DATA SEGMENT:

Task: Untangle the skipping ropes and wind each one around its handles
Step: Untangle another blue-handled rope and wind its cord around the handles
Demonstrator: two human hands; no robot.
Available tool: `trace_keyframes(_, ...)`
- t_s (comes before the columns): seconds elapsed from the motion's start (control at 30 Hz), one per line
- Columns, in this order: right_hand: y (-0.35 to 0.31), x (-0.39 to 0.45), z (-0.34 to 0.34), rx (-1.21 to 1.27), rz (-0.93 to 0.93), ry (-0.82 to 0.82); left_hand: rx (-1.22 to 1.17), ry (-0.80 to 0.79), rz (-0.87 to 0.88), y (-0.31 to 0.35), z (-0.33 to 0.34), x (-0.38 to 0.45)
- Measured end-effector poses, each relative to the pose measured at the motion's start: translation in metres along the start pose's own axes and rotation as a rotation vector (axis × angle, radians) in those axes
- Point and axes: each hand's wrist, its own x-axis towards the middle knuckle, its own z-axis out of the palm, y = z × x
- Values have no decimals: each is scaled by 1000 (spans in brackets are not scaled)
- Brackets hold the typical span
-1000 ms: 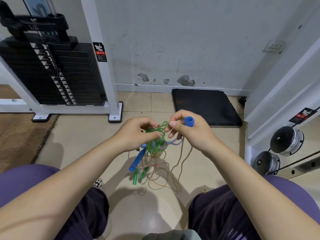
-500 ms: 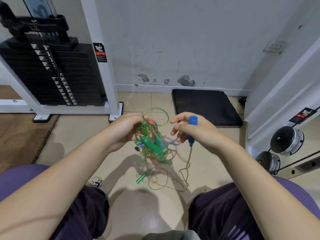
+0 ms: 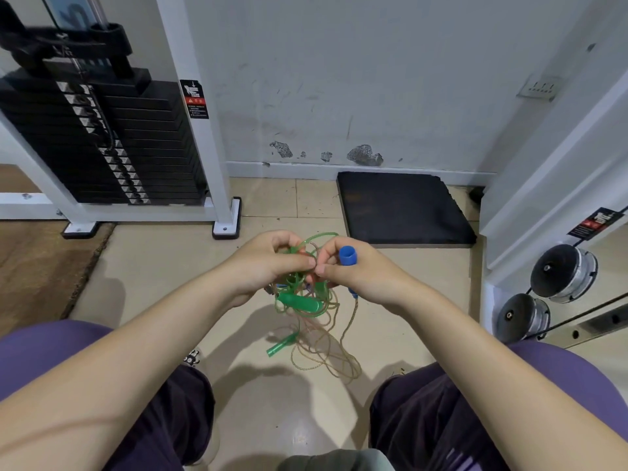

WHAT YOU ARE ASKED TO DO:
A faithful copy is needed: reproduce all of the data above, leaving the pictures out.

PROBLEM SOLUTION:
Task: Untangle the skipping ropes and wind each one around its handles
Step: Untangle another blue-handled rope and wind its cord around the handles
Demonstrator: two human hands; no robot.
Available tool: `trace_keyframes(_, ...)`
- t_s (comes before the columns): seconds elapsed from the motion's start (control at 30 Hz), one per line
- Columns, in this order: right_hand: y (-0.35 to 0.31), x (-0.39 to 0.45), z (-0.34 to 0.34), rx (-1.21 to 1.27), rz (-0.93 to 0.93), ry (-0.82 to 0.82); left_hand: rx (-1.22 to 1.17), ry (-0.80 to 0.79), rz (-0.87 to 0.88), y (-0.31 to 0.35), z (-0.33 to 0.34), x (-0.38 to 0.45)
- Measured end-effector poses, each relative to the pose measured at the motion's start: translation in metres along the start pose's own axes and rotation as a rotation vector (axis × angle, radians) in those axes
- Point and axes: each hand's wrist, its own x-axis towards the middle knuckle, its own z-axis out of the palm, y = z × x
- Values have no decimals: each is scaled by 1000 (spans in brackets are not scaled)
- Brackets hold the typical span
-1000 ms: 
-500 ms: 
+0 ms: 

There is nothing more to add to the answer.